Suchen die Verlage jetzt einen stärkeren Kontakt zu den Endkunden und intensivieren den Direktvertrieb?Verlage, die sich durch den stationären Handel nicht angemessen wahrgenommen fühlen, werden in Zukunft noch stärker versuchen, den Kontakt zu den potenziellen Endkunden direkt und ohne Absatzmittler suchen. Ablesbar ist dies an der Entwicklung des Marktanteils "Direktbezüge über Verlage" in den letzten 15 Jahren. Fast ein Fünftel des Branchenumsatzes wird direkt von den Verlagen generiert; dieser Marktanteil ist unverändert höher als der Umsatzanteil von Internethandel und Versandbuchhandel.

Würden Sie Verlagen raten, die Buy-local-Bemühungen des Buchhandels zu unterstützen? Wie könnten sich Verlage hier einbringen?Ich bin davon überzeugt, dass das Zusammenwirken von Handel und Verlagen künftig bewusster, selektiver und intensiver gestaltet werden muss.
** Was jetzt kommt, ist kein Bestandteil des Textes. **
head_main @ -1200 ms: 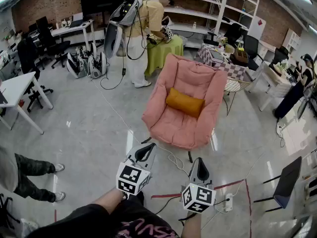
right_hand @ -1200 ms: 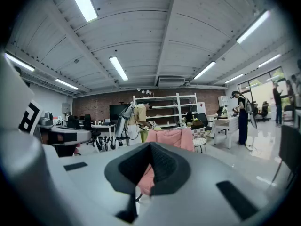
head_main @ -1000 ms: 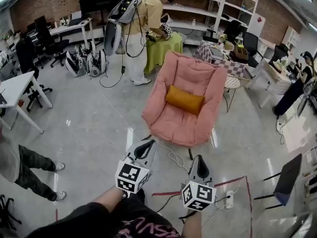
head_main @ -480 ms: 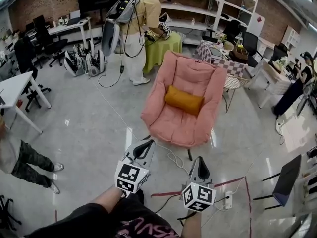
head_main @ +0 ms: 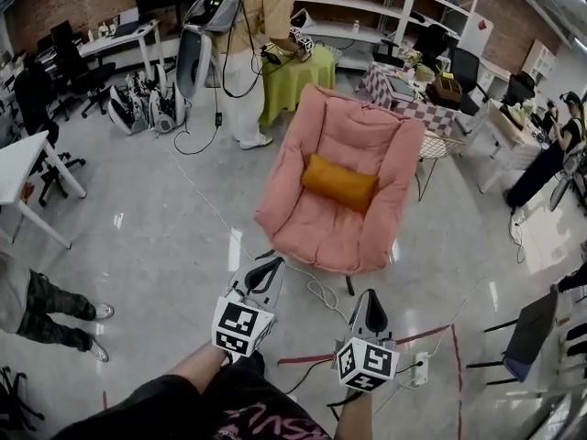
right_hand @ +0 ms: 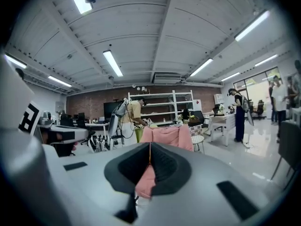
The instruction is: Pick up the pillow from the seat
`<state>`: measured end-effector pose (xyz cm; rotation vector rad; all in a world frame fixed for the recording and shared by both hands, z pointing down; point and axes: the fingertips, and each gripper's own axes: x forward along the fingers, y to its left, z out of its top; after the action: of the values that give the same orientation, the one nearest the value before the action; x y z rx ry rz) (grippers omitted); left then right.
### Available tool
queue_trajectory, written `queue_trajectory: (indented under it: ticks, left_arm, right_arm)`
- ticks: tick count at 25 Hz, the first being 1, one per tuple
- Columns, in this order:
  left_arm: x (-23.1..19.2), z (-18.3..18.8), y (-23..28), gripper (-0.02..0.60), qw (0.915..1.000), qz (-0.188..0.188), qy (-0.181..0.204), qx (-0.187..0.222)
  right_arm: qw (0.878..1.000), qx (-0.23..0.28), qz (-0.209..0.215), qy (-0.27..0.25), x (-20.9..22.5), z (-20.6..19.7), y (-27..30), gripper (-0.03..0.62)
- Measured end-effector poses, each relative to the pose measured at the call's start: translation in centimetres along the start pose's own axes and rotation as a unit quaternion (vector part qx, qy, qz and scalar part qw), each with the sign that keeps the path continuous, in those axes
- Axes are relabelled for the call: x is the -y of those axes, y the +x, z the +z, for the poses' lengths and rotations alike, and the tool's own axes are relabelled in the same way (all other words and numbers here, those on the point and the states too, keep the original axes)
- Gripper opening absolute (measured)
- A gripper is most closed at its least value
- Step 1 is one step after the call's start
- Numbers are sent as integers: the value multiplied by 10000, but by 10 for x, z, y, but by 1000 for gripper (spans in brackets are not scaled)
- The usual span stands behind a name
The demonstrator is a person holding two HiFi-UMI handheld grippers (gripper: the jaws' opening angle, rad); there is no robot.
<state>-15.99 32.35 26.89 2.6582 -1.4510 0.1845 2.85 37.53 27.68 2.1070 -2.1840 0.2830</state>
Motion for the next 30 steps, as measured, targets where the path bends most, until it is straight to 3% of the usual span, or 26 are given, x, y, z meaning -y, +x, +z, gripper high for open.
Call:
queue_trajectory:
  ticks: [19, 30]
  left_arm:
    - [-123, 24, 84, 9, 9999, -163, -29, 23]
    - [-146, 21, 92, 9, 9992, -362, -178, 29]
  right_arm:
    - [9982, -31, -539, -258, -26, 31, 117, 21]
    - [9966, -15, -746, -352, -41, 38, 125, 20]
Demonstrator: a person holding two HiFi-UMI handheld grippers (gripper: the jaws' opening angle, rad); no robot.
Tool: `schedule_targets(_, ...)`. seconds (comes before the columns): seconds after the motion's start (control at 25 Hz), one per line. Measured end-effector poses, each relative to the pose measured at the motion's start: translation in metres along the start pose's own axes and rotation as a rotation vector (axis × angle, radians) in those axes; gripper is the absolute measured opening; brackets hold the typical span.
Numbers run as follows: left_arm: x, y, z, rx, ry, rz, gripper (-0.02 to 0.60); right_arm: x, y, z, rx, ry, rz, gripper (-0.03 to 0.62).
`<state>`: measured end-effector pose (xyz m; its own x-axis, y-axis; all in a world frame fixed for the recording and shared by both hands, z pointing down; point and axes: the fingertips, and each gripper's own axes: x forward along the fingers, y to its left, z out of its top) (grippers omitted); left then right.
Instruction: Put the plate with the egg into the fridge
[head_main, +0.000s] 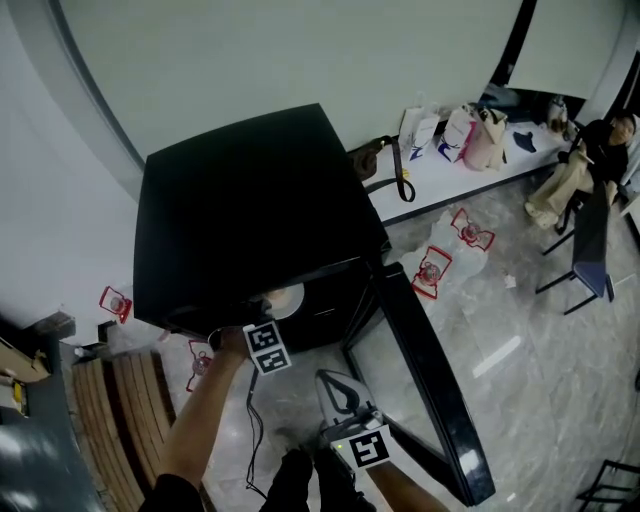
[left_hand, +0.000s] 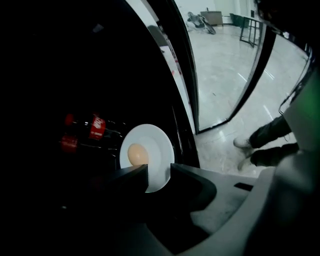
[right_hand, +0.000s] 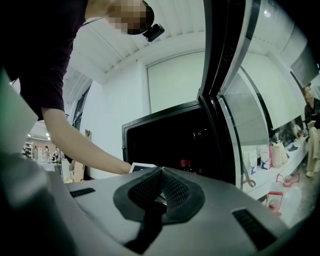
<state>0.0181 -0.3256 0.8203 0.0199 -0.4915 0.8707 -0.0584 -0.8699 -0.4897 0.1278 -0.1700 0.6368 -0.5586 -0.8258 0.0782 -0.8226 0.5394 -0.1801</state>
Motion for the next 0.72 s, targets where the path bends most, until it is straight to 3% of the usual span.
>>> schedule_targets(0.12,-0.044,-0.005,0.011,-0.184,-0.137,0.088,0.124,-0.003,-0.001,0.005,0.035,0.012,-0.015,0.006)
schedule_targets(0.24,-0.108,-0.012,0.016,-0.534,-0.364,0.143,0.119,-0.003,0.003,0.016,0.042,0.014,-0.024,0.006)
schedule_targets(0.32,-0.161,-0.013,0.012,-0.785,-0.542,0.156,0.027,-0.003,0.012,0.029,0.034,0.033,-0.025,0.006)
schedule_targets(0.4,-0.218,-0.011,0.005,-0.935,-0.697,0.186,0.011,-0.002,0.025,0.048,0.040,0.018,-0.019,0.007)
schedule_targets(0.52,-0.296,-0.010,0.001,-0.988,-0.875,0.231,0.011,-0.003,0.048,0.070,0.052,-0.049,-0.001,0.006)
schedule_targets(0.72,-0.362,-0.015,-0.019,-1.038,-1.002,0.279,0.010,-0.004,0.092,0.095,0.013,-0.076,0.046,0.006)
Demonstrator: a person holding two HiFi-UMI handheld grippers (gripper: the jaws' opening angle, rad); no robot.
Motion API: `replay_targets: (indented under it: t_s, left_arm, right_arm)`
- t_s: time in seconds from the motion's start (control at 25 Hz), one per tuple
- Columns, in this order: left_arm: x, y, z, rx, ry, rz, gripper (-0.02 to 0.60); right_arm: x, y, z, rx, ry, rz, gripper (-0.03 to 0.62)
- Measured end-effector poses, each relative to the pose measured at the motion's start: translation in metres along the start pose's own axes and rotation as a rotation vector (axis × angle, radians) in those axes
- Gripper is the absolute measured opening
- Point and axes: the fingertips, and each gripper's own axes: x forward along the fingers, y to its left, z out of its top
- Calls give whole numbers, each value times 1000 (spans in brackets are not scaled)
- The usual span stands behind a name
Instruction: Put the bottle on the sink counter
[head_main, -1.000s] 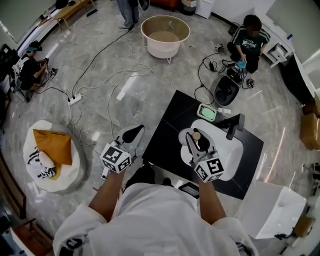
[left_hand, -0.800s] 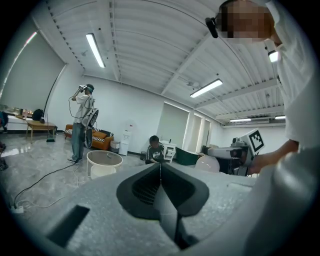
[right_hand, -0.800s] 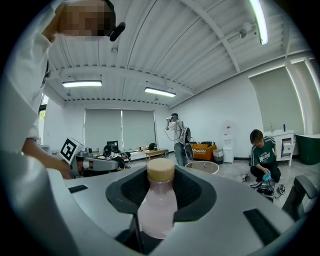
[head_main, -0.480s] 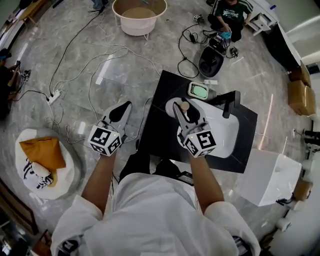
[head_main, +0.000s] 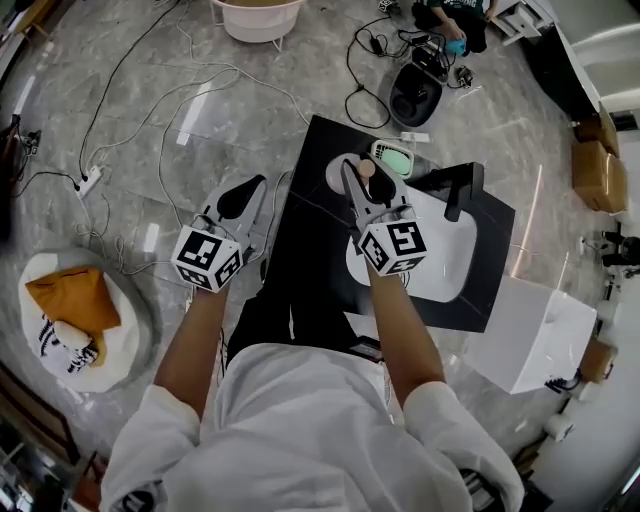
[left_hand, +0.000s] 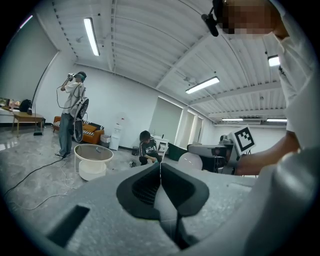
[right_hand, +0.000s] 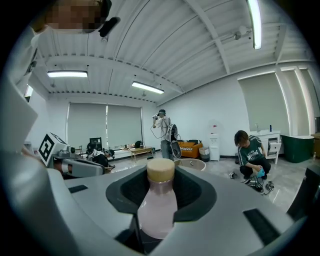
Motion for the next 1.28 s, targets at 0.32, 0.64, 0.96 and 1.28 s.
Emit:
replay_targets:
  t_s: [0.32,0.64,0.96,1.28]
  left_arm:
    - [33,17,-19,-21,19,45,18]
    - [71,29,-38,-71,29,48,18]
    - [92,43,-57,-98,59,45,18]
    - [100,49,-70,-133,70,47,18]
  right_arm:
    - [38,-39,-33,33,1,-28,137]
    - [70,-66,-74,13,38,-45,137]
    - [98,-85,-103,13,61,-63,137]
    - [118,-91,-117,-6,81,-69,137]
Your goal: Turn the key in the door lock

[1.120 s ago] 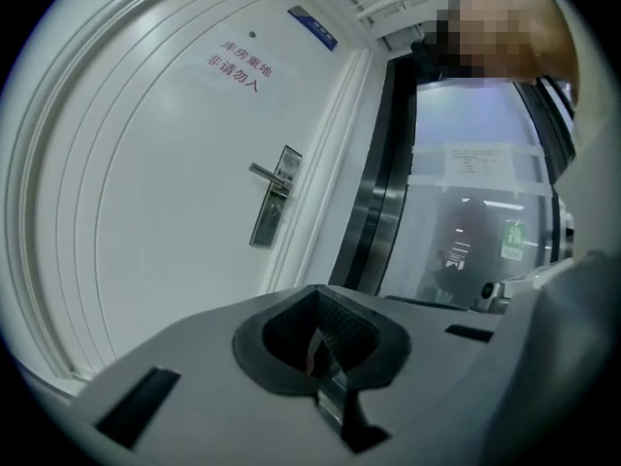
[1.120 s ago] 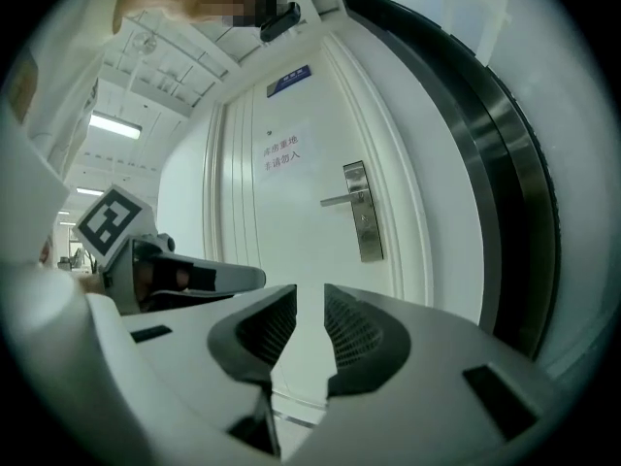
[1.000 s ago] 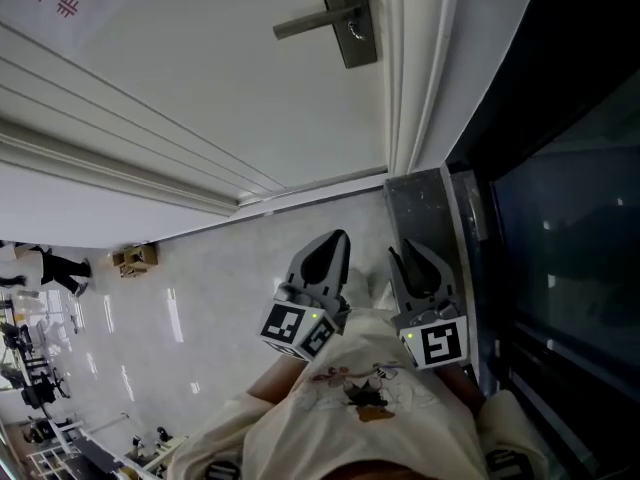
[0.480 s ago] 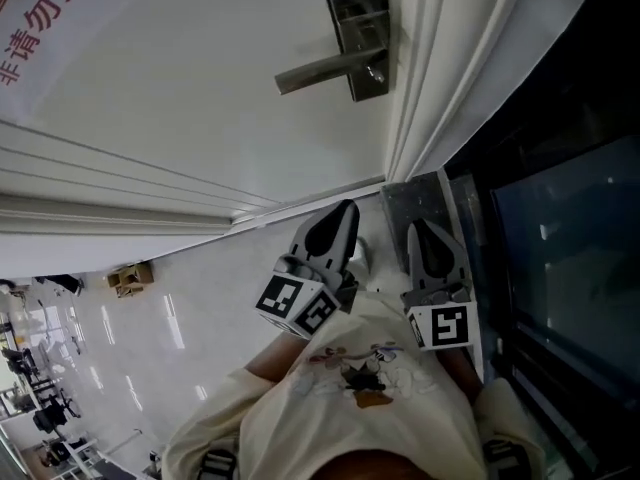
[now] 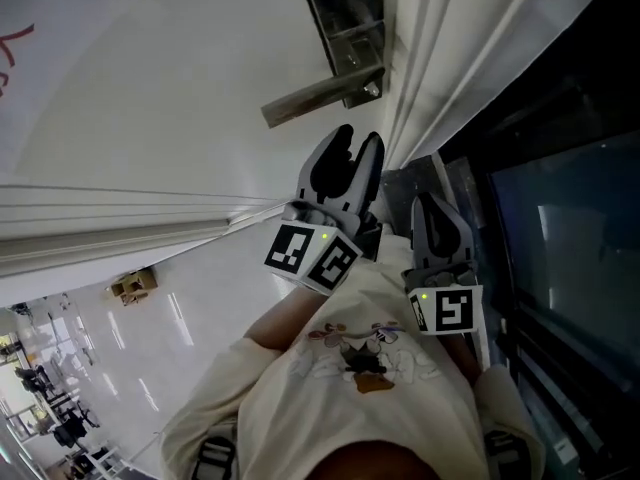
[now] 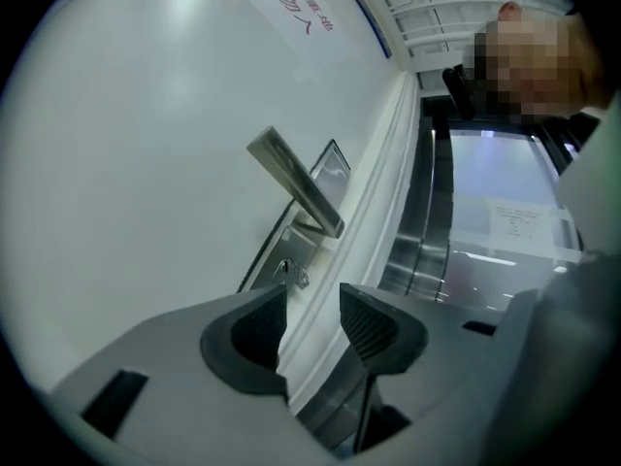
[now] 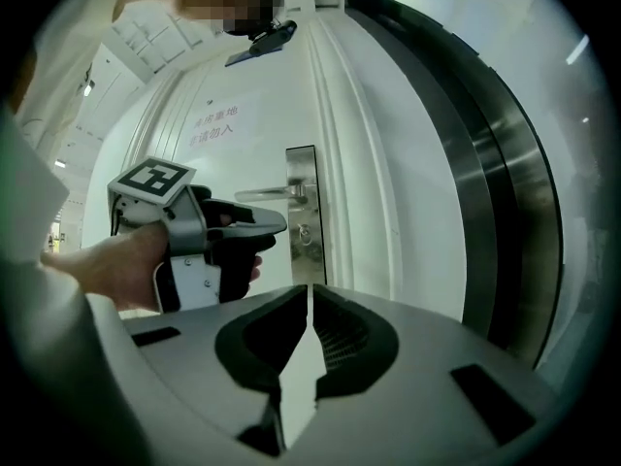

Das Sortiment hat, der Not geschuldet, längst mit dieser Selektion begonnen -möglicherweise noch nicht immer unter dem Aspekt qualitativer Kriterien. Man kann den Eindruck gewinnen, dass die Verlage noch zu sehr nach jedem irgendwie erreichbaren Point of Sale schielen. Das verbraucht viele Ressourcen, die an anderer Stelle fehlen.

Also sich lieber konzentrieren statt überall ein bisschen dabeizusein?
Vielleicht gehört die Zukunft auch aus Verlagssicht der gezielten und begrenzten Auswahl privilegierter Partnerbuchhandlungen aller Größenklassen, mit denen vertrauensvoll, kreativ und mit neuen ökonomischen Konzepten die Attraktivität des lokalen Angebots von Inhalten selbstbewusst sicht- und hörbar gemacht werden kann. Das Potenzial ist im Sortiment, aber auch in den Verlagen in hohem Maße vorhanden. Das vielfach praktizierte Prinzip "Gießkanne" führt nicht selten zu einer Atomisierung von Wahrnehmung. Vielleicht sind die in unserer Branche weit verbreiteten und vermeintlich bewährten Rituale nicht die besten Ratgeber für die Gestaltung der Zukunft.